Dad burn it! Ah hit my finger widda hammer jest reading this!

To read the whole piece, click here - and watch yer fingers!

Truth to tell, I can’t make up my mind if I want to borrow Secretary Gates or adopt him for Foggy Bottom. I mean really, I have not seen anyone stumping harder for more money for the State Department. Most recently, at the Brookings Institution dinner he says: […] “the State Department must be strengthened even further – in money, people, and bureaucratic clout – to truly fulfill its responsibilities as the lead agency in American foreign policy. He indicated that there is strong support in the ranks of the military for building up this civilian capacity. Which prompted Melinda Brouwer over at the Foreign Policy Blogs to ask if State is DOD’s charity case given that Admiral Mike Mullen, as Chief of Naval Operations also said at a Brookings event last year (and repeated by Secretary Gates in this speech) that he’d be willing to give part of the Navy’s budget to the State Department. Anyway, just how much of the goings on in Sweden actually made it to the front page of your newspaper, except for the KISS part? Dang! Not much! I’m not saying it is the SecDef’s fault that he is getting more press these days in the international arena than the SecState (he did not even meet with a rock group). But here I am left wondering – has the mainstream media decided that Condi=Iraq is not really newsworthy anymore? Or that the “bureaucratic imperialism” by the Pentagon is not worth its paper and ink? Or that Robert Gates has more interesting things to say about the world and where it is going? Is it a matter of responding to the public's mood or are they shaping the public's perception?

I can't say. But I do know this - the traditional print media's clout is fast eroding. The news fit to print are now on the web, served รก la carte, coming from the most unusual places. Take your pick just don't get stuck in grandpa's daily. That said, I can't shake the thought that this is not all the media's fault. As scholar, Fred Charles Ikle says, "When a nation becomes engaged in a major war, a new set of men and new government agencies often move into the center of power. As diplomacy breaks down the role of foreign ministries [...] is much diminished."

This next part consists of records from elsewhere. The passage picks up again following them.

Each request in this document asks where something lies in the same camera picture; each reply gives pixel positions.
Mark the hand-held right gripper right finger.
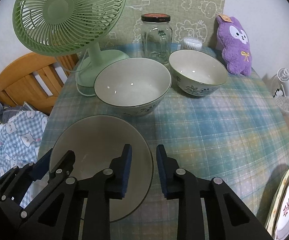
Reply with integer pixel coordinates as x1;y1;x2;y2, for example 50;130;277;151
156;144;272;240

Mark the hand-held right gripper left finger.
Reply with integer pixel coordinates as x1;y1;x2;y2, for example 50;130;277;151
17;144;133;240

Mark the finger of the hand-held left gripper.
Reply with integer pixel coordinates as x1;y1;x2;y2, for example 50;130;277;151
0;149;53;220
19;150;76;219

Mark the green patterned ceramic bowl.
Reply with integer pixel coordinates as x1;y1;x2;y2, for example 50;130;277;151
49;115;154;223
94;57;172;117
169;49;228;98

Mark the round yellow flower plate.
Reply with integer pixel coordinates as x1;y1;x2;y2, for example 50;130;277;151
264;165;289;238

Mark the blue checked blanket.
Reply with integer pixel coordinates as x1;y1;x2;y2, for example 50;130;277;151
0;110;50;210

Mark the wooden chair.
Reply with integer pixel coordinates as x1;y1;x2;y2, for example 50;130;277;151
0;52;81;115

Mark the cotton swab container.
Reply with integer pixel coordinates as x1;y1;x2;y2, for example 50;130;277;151
183;37;203;52

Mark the glass jar with dark lid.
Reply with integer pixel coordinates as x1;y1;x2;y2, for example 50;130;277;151
141;13;173;64

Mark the purple plush bunny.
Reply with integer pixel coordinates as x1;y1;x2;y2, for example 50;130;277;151
216;15;253;77

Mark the green desk fan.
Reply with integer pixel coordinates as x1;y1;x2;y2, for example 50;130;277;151
12;0;131;97

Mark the pale green fan cable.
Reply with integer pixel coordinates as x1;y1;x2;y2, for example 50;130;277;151
76;52;96;97

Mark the green printed wall cloth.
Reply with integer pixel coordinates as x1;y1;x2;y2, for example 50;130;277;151
104;0;227;50

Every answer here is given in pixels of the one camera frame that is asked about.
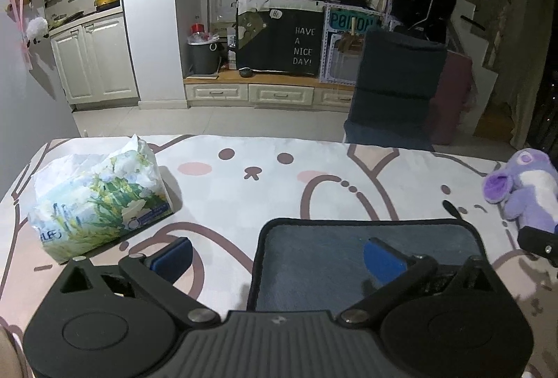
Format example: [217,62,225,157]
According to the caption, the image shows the purple plush toy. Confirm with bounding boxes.
[482,148,558,236]

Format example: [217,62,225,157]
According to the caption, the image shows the dark blue chair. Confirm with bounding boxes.
[344,29,448,152]

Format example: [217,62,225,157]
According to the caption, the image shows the white kitchen cabinet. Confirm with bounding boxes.
[49,12,140,105]

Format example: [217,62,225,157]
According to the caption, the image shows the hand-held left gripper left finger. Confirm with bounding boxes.
[56,236,221,328]

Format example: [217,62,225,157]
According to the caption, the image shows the white boards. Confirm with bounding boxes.
[449,0,499,132]

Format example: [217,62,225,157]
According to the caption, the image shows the teal sign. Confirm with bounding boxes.
[329,9,381,33]

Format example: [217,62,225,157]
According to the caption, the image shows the white plush sheep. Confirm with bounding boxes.
[25,16,50,48]

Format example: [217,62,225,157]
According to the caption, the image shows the floral tissue pack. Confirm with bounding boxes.
[27,134,174,264]

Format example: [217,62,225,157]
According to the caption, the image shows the white drawer platform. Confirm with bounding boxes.
[182,70,355,114]

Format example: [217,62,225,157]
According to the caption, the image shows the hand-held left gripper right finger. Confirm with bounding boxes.
[340,237,502,328]

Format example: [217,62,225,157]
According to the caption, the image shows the grey towel with black edge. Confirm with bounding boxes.
[249,218,494,313]

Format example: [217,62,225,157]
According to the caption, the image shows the black printed cabinet cover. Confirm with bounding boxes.
[236,7,326,76]

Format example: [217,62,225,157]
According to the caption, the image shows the pink cloth cover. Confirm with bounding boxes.
[429,50,474,145]

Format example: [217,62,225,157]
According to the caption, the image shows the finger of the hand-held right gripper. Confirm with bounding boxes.
[518,225,558,270]

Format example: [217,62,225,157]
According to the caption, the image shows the white perforated cage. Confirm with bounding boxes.
[319,3,385,85]

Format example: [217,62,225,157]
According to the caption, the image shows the grey trash bin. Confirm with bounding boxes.
[188,38,221,76]

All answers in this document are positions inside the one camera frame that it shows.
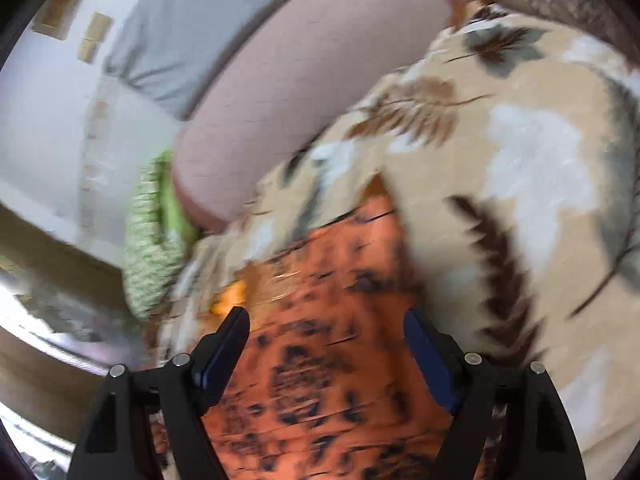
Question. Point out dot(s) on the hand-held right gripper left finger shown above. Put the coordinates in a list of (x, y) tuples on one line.
[(222, 355)]

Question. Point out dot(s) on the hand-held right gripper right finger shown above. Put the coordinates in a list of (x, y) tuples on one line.
[(430, 355)]

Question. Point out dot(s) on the orange black floral cloth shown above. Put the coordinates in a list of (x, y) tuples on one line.
[(325, 360)]

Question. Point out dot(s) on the green white patterned pillow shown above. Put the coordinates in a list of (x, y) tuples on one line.
[(150, 240)]

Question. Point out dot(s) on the beige leaf print blanket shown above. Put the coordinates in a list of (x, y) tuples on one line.
[(525, 160)]

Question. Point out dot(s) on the pink bolster cushion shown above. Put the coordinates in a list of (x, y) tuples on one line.
[(300, 85)]

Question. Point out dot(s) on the grey pillow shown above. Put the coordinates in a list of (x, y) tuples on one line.
[(200, 25)]

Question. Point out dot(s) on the wooden bed frame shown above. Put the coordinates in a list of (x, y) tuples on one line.
[(50, 260)]

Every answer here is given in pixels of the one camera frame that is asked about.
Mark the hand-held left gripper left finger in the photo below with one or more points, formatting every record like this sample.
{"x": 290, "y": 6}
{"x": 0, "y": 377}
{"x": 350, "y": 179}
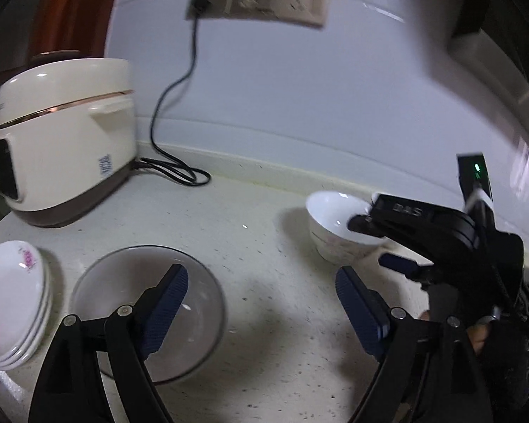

In this era of the "long war," are we perhaps simply seeing the news cycle as a reflection of reality here - a much diminished State Department, serially underfunded and before long, a "lead" agency in name only?


T. Greer said...

Well, here is what I think Gates would say upon reading this post:

"In this area, the past is prologue. Ever since General Winfield Scott led his army into Mexico in the 1840s, nearly every major deployment of American forces has led to a subsequently longer military presence of substantial troop size to maintain stability. General Eisenhower, when tasked with administering North Africa in 1942, wrote, “The sooner I can get rid of all of these questions that are outside the military in scope, the happier I will be! Sometimes, I think I live 10 years each week, of which at least nine are absorbed in political and economic matters.”

The requirement for the U.S. military to maintain security, provide aid and comfort, begin reconstruction, and stand up local government and public services will not go away. At least in the early phases of any conflict, military commanders will no more be able to rid themselves of these tasks than Eisenhower was. As a former U.N. Secretary General once said about peacekeeping, “[It] is not a job for soldiers, but only soldiers can do it.”

These kinds of operations are likely to continue because, as I told an Army gathering last year, it is hard to conceive of any country confronting the United States directly in conventional military terms for some time to come."

~T. Greer

P.S. I have linked to you here: http://scholars-stage.blogspot.com/2008/06/diplomat-in-arms.html

DS said...

T.G. Thanks for the comment and the link. The expansion of the Pentagon is a creature of our times. I doubt if we can find a single politician who would advocate rightsizing the Pentagon in times of war. That would be committing political harakiri. That said, underfunding our nation's soft arm is a worrisome trend.

It may be true that the future belongs to unconventional confrontations, and for such a reason, I think we need a robust diplomatic presence in all the right places in the world.